(Anyone can get us back on topic at any time. And for posterity, the quote is of Dr. Gaffey saying, "Pathologists should get out of the basement and buy themselves a fishtank.")
In a word, yes.
I can't speak for Dr. Gaffey, but in quoting him I meant it as a metaphorical comment on that sticky issue of the image of the pathologist.
The long and winding answer (don't say you weren't warned) is that I have a theory about pathologists, patient contact and compassion.
This week for instance a surgeon whacked out a golfball-sized hunk of tissue from a 30+ y/o with a history of VAIN III and sent it along for intraoperative consult. You know, just another specimen on just another day.
But I can tell you there was a palpable heart-sink in the frozen scope room the moment the slide came into focus - invasive SCC with multiple foci of perineural invasion. And it was "only a slide"!
But you shake it off and move on. Your role in that case has ended. There are other patients who need your expertise.
I want to say that for every callous pathologist, there is one who "cares too much". The nature of pathology practice provides the distance they need to function, in a job they find fascinating. Perhaps it's easier for a woman to say this - traditional gender roles has society less accepting of men saying "soft" things like this.

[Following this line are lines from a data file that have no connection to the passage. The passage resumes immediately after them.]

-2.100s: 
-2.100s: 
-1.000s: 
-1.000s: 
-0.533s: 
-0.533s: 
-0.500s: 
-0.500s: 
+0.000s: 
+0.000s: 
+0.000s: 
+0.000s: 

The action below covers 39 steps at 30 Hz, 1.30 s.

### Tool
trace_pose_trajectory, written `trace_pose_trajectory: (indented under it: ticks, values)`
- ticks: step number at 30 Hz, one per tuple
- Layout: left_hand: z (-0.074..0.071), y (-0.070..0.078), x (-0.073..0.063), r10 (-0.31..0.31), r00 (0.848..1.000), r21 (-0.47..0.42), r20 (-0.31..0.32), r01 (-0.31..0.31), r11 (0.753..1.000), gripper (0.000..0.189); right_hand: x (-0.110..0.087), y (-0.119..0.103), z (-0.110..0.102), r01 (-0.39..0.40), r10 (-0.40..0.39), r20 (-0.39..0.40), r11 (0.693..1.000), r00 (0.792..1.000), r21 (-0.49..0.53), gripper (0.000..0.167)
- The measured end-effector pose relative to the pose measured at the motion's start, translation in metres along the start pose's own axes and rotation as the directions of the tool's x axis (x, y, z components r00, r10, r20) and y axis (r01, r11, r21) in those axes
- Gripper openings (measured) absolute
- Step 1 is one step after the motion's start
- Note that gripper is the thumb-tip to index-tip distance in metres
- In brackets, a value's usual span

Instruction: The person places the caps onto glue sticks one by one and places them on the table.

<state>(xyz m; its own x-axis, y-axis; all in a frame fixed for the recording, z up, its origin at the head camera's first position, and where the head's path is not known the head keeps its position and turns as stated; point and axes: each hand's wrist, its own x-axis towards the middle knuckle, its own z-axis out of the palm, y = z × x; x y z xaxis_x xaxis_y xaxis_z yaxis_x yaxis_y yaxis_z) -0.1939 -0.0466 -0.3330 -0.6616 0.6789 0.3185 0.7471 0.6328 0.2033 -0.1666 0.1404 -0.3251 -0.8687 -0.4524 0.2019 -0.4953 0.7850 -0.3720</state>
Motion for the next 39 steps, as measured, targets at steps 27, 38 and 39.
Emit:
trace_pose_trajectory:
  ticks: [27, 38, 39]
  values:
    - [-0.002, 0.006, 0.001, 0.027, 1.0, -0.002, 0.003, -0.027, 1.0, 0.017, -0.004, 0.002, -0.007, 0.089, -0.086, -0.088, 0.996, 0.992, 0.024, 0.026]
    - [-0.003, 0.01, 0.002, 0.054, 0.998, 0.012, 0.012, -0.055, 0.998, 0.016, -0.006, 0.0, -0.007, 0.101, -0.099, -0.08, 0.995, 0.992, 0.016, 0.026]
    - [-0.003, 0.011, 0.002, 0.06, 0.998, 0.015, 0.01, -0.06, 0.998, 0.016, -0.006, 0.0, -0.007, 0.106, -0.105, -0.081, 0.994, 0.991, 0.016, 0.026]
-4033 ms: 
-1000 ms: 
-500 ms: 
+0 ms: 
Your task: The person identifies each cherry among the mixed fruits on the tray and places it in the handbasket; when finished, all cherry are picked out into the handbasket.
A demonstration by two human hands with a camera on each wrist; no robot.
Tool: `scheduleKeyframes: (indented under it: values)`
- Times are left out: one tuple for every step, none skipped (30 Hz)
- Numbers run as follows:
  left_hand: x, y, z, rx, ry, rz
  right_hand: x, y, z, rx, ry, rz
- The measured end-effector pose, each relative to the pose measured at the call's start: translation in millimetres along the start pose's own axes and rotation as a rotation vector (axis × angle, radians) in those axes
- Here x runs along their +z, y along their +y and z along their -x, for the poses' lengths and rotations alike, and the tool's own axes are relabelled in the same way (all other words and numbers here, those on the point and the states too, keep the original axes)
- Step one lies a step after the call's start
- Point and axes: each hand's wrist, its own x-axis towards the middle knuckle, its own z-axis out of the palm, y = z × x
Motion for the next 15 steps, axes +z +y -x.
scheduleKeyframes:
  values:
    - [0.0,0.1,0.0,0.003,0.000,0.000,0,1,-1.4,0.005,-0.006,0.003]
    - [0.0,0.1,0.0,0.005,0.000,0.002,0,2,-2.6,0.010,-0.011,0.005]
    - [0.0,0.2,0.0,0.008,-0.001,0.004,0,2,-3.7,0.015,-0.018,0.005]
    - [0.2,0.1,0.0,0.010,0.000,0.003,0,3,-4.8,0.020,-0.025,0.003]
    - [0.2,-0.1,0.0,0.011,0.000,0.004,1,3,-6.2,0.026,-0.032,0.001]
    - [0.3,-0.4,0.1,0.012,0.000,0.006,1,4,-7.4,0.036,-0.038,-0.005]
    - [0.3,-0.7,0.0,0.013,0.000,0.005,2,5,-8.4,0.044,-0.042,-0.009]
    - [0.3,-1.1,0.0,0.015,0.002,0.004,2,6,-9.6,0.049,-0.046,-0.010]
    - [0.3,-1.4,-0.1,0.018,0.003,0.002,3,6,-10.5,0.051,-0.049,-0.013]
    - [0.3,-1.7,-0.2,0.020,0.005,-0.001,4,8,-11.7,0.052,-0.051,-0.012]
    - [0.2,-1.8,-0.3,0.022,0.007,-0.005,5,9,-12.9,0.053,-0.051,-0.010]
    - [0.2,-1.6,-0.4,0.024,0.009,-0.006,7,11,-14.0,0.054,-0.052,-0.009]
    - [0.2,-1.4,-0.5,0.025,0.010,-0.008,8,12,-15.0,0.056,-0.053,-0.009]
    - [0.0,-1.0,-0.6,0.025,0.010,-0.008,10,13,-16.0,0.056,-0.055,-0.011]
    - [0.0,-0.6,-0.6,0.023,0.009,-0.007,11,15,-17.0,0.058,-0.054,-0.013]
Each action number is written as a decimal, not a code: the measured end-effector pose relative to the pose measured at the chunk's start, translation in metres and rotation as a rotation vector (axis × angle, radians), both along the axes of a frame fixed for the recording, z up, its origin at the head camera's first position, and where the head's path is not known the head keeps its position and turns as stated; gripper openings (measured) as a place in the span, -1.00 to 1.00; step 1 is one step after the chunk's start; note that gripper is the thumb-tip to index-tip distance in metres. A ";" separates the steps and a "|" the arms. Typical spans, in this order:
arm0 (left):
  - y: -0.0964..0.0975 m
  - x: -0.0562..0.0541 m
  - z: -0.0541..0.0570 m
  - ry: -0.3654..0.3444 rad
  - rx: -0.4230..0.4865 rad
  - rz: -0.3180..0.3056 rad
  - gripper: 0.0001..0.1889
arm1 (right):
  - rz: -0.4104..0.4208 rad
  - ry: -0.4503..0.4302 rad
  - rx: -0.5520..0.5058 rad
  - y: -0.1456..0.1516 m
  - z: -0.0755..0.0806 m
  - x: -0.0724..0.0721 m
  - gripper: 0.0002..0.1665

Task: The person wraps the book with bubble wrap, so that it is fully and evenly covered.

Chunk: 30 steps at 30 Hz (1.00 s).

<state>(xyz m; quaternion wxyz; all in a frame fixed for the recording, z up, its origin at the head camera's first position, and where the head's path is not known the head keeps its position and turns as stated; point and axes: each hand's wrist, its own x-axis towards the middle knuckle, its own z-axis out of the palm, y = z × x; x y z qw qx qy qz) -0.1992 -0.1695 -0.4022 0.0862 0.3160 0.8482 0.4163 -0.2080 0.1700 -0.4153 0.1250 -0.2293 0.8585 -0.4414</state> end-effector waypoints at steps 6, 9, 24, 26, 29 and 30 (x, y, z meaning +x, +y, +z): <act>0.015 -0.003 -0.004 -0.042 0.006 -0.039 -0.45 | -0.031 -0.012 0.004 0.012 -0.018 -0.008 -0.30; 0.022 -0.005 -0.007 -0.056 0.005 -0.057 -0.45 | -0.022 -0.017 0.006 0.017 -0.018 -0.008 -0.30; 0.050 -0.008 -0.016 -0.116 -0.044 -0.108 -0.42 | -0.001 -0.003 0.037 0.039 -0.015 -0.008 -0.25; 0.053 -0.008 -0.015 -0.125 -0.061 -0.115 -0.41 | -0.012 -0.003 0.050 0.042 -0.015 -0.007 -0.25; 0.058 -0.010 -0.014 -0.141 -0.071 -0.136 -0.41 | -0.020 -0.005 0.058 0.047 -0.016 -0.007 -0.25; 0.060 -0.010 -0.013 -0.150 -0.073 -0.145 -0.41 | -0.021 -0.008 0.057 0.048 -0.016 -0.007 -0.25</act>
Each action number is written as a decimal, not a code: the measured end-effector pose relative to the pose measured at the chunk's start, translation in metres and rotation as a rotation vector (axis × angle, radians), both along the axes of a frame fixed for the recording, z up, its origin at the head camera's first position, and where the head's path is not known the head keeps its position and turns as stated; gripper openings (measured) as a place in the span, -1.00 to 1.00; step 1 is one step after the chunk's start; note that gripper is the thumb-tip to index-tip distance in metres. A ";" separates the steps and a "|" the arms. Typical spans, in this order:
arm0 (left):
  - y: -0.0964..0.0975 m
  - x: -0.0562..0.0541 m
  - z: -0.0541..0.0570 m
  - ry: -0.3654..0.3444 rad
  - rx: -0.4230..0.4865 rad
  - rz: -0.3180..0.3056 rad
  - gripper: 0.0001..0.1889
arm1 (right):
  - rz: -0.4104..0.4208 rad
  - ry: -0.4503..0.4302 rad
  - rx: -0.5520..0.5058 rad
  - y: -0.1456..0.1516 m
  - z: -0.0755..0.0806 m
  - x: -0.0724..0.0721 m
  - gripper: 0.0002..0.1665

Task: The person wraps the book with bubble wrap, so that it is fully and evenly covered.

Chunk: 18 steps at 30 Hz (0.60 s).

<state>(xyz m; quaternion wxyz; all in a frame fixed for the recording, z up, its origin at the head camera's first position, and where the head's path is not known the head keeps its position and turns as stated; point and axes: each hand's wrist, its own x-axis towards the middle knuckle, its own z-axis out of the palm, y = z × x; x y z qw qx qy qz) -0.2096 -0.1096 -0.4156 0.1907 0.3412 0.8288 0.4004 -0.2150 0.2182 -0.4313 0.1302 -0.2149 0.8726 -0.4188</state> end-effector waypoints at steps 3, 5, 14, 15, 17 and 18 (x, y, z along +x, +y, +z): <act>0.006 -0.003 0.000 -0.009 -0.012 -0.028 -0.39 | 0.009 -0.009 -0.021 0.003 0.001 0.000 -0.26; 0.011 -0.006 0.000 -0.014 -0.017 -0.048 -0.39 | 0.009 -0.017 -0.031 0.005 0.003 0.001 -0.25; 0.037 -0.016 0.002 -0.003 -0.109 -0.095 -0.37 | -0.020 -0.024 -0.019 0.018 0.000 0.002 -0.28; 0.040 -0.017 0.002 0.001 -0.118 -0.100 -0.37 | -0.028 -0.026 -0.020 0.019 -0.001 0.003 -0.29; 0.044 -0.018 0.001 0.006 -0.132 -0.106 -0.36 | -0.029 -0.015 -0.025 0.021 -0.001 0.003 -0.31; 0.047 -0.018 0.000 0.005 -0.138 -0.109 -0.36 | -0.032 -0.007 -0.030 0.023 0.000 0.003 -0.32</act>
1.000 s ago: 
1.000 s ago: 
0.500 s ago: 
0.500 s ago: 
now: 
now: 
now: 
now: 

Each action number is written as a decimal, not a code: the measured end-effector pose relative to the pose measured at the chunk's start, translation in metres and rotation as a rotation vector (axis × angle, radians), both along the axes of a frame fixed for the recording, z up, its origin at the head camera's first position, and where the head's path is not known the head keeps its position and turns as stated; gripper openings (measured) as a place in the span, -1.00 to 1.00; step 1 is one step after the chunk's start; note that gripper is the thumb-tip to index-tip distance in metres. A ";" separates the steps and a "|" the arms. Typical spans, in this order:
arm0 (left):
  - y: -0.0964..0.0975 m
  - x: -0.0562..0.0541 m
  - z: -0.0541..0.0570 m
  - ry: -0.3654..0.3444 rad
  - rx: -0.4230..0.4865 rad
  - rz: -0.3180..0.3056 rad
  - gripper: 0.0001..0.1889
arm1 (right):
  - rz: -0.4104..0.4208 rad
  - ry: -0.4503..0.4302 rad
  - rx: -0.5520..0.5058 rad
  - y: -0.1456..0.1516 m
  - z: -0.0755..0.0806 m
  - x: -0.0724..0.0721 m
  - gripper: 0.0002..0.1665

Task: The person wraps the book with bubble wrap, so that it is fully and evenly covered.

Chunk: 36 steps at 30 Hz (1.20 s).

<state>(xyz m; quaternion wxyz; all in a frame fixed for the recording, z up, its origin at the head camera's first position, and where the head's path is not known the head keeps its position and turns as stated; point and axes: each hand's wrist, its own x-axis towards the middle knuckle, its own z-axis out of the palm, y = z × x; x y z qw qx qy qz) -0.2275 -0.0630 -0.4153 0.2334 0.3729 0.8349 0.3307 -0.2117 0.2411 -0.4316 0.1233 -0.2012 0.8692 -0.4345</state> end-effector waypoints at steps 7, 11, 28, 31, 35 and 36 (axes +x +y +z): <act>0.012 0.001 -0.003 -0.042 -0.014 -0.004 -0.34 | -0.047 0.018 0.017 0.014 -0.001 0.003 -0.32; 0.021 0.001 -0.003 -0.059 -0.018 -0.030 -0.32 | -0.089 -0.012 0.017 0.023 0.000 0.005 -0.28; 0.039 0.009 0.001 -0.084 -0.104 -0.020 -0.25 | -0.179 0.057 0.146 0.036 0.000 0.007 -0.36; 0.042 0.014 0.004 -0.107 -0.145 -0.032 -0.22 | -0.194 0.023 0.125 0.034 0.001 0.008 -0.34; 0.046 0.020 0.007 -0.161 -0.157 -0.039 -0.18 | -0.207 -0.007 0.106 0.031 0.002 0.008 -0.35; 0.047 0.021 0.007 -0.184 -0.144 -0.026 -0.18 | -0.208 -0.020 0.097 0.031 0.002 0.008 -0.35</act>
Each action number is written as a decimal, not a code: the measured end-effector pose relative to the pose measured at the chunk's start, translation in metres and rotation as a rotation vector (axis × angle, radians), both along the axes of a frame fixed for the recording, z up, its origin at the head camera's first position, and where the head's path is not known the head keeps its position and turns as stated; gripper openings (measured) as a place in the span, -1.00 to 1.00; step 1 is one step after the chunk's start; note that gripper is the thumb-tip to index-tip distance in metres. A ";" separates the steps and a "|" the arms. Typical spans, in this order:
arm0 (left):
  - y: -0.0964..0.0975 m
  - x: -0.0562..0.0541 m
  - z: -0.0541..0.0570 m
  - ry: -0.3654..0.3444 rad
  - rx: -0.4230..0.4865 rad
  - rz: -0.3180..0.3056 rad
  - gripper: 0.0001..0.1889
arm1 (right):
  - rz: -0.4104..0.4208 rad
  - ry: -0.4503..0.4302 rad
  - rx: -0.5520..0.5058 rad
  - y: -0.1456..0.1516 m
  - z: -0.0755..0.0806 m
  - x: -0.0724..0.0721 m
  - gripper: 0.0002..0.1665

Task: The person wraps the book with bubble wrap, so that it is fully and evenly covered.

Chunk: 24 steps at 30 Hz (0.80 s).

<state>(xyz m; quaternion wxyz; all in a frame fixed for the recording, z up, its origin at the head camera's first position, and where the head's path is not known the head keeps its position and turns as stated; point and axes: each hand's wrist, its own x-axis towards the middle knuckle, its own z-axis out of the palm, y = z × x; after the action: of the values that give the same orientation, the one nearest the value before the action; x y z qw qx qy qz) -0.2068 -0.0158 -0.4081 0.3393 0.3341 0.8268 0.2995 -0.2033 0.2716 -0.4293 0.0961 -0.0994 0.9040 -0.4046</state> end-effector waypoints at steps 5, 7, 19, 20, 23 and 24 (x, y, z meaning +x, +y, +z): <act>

In a job where internists are known to go:
"What happened to Patient A, I see he's not on our list?"
"He died last night."
"Oh okay, one less to see then."
...people would stop thinking you were nuts and start thinking you were frankly weak, if you "cared too much". ("If you can't even handle being in pathology, then you really should get out of medicine completely!" etc.)
It isn't the most popular opinion and may be easily misinterpreted, but I would argue that it is the people who are able to
not care as much who go into clinical medicine, or they would otherwise become rapidly overwhelmed by the immensity of what they were doing (e.g. telling people they or their kid has cancer or a relapse, day after day after day).
You wouldnt grow a tough exterior if there wasnt something beneath it that needed protecting. And I agree with the poster who said in another thread that they were very very glad they were not out there - which again is not to say that pathologists have any less respect for the clinicians who do what they do every day, we simply like to have our role in patient care acknowledged. (Which is not to say that it isn't.)
But how do we change the image of pathologists to that of deeply compassionate "people-person"s? I don't think there is an easy answer. Hence the silliness about the fishtank
There! I'll be surprised if anyone reads all that.